Your task |
Please return each line of the listing below exactly as written.
_ _ _ _
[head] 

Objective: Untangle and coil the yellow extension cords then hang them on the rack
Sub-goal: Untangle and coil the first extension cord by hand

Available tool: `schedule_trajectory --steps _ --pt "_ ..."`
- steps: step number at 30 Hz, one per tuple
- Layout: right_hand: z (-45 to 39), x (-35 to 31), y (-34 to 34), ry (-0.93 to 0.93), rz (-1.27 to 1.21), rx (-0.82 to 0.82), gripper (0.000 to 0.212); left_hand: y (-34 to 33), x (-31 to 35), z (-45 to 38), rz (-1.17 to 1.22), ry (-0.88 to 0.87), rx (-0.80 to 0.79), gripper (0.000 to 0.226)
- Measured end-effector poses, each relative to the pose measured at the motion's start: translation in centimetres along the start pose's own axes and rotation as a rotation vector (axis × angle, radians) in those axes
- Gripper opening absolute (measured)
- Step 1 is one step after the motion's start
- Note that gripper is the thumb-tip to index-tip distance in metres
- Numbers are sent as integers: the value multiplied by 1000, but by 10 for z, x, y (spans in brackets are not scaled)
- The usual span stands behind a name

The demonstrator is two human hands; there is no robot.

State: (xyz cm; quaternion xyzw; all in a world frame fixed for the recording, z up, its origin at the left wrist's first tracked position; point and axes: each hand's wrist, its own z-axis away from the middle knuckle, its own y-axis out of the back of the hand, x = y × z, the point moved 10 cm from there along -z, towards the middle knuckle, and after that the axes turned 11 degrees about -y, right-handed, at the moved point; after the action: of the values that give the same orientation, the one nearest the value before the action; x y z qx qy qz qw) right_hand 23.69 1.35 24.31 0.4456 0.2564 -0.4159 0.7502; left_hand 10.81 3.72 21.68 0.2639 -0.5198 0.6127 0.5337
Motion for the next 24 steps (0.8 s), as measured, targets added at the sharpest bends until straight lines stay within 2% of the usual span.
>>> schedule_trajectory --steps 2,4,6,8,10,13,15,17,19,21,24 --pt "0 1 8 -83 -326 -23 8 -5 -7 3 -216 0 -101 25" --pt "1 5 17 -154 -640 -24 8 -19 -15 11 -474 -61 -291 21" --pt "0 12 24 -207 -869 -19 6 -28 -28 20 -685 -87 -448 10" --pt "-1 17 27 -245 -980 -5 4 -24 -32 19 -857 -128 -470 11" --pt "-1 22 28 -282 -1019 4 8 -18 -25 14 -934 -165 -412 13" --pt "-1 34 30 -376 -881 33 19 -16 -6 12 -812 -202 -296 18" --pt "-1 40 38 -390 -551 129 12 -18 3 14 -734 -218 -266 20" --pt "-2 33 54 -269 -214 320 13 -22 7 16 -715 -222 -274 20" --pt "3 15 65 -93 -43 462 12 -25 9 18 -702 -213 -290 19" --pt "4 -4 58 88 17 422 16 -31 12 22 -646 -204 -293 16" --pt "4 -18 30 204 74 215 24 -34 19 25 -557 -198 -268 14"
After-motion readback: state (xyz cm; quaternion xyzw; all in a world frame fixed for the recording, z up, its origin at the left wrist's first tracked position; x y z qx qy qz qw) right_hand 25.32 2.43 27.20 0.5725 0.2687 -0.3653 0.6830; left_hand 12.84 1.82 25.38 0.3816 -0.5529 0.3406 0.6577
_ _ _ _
Exercise response |
[head] 

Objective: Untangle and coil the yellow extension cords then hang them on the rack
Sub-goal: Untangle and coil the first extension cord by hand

Available tool: `schedule_trajectory --steps _ --pt "_ ..."`
- steps: step number at 30 Hz, one per tuple
- Layout: right_hand: z (-45 to 39), x (-35 to 31), y (-34 to 34), ry (-0.93 to 0.93), rz (-1.27 to 1.21), rx (-0.82 to 0.82), gripper (0.000 to 0.212); left_hand: y (-34 to 33), x (-31 to 35), z (-45 to 38), rz (-1.17 to 1.22), ry (-0.88 to 0.87), rx (-0.80 to 0.79), gripper (0.000 to 0.226)
- Measured end-effector poses, each relative to the pose measured at the motion's start: translation in centimetres along the start pose's own axes and rotation as a rotation vector (axis × angle, radians) in those axes
- Gripper opening absolute (measured)
- Step 1 is one step after the motion's start
- Note that gripper is the thumb-tip to index-tip distance in metres
- Numbers are sent as integers: the value multiplied by 1000, but by 10 for z, x, y (spans in brackets are not scaled)
- The usual span stands behind a name

The demonstrator is two human hands; there is no robot.

State: (xyz cm; quaternion xyzw; all in a world frame fixed for the recording, z up, its origin at the left wrist's first tracked position; point and axes: each hand's wrist, its own z-axis away from the middle knuckle, its own y-axis out of the back of the hand, x = y × z, the point moved 10 cm from there along -z, towards the middle knuckle, and after that the axes turned 11 degrees about -y, right-handed, at the moved point; after the action: of the values that give the same orientation, the one nearest the value before the action; x y z qx qy qz qw) right_hand 23.69 1.35 24.31 0.4456 0.2564 -0.4159 0.7502; left_hand 10.81 3.72 21.68 0.2639 -0.5198 0.6127 0.5337
Motion for the next 24 steps (0.8 s), as measured, targets added at the sharpest bends until straight lines stay within 2% of the usual span.
>>> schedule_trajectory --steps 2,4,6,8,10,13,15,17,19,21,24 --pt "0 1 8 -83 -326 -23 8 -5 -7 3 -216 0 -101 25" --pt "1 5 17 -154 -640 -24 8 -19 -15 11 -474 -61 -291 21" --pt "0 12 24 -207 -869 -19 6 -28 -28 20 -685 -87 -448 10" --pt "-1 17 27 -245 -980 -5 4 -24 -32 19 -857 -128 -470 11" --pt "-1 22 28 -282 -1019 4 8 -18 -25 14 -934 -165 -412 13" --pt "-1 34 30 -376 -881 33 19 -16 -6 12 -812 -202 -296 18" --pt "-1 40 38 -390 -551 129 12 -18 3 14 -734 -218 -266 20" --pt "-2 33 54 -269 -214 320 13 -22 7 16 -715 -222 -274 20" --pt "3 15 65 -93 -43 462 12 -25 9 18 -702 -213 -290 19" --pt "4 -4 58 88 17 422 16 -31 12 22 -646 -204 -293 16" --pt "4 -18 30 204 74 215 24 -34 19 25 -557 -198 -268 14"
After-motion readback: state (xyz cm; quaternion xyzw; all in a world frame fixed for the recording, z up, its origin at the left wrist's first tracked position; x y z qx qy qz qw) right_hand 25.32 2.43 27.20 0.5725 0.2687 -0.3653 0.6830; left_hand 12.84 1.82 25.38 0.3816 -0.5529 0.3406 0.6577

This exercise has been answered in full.